* [WHAT YOU ARE ASKED TO DO] The entries below should be transcribed in their entirety, exactly as written.

* [Stored entries]
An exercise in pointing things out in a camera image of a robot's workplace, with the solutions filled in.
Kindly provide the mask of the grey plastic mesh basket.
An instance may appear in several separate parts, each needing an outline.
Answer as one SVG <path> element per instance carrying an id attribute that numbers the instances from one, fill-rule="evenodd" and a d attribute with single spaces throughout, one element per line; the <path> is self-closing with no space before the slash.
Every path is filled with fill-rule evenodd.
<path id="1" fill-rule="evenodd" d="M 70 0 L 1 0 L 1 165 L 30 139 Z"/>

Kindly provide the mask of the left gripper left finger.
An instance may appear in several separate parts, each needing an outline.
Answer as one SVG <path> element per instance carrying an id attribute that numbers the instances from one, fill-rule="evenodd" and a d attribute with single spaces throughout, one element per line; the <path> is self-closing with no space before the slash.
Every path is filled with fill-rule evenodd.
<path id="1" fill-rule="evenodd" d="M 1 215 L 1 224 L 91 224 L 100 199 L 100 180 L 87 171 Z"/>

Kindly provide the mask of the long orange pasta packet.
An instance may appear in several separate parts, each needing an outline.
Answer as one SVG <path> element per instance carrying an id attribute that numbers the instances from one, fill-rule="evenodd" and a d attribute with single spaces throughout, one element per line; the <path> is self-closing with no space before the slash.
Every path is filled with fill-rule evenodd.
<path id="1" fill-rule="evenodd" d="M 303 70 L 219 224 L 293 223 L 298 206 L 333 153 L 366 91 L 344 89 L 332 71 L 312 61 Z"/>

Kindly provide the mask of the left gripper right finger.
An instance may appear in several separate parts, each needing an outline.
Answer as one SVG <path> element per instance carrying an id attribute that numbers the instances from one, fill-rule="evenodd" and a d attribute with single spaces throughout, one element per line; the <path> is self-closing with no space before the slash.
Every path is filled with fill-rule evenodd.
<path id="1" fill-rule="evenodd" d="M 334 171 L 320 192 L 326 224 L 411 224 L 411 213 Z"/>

* [RESPONSE FOR THIS EXERCISE]
An exercise in pointing things out in a camera image of a robot's workplace, with the solutions filled in.
Kindly provide the mask of the grey plastic mesh basket.
An instance may appear in several separate parts, each needing an outline.
Answer as one SVG <path> element per instance carrying an id attribute that numbers the instances from one, fill-rule="evenodd" and a d attribute with single spaces throughout, one element per line; the <path> is self-closing with no space before the slash.
Every path is filled with fill-rule evenodd.
<path id="1" fill-rule="evenodd" d="M 70 0 L 1 0 L 1 165 L 30 139 Z"/>

Kindly provide the mask of the left gripper left finger.
An instance may appear in several separate parts, each needing an outline.
Answer as one SVG <path> element per instance carrying an id attribute that numbers the instances from one, fill-rule="evenodd" and a d attribute with single spaces throughout, one element per line; the <path> is self-closing with no space before the slash.
Every path is filled with fill-rule evenodd.
<path id="1" fill-rule="evenodd" d="M 1 215 L 1 224 L 91 224 L 100 199 L 100 180 L 87 171 Z"/>

Kindly provide the mask of the long orange pasta packet.
An instance may appear in several separate parts, each needing an outline.
Answer as one SVG <path> element per instance carrying an id attribute that numbers the instances from one, fill-rule="evenodd" and a d attribute with single spaces throughout, one element per line; the <path> is self-closing with no space before the slash.
Every path is filled with fill-rule evenodd.
<path id="1" fill-rule="evenodd" d="M 303 70 L 219 224 L 293 223 L 298 206 L 333 153 L 366 91 L 344 89 L 332 71 L 312 61 Z"/>

Kindly provide the mask of the left gripper right finger.
An instance may appear in several separate parts, each needing an outline.
Answer as one SVG <path> element per instance carrying an id attribute that numbers the instances from one, fill-rule="evenodd" and a d attribute with single spaces throughout, one element per line; the <path> is self-closing with no space before the slash.
Every path is filled with fill-rule evenodd.
<path id="1" fill-rule="evenodd" d="M 334 171 L 320 192 L 326 224 L 411 224 L 411 213 Z"/>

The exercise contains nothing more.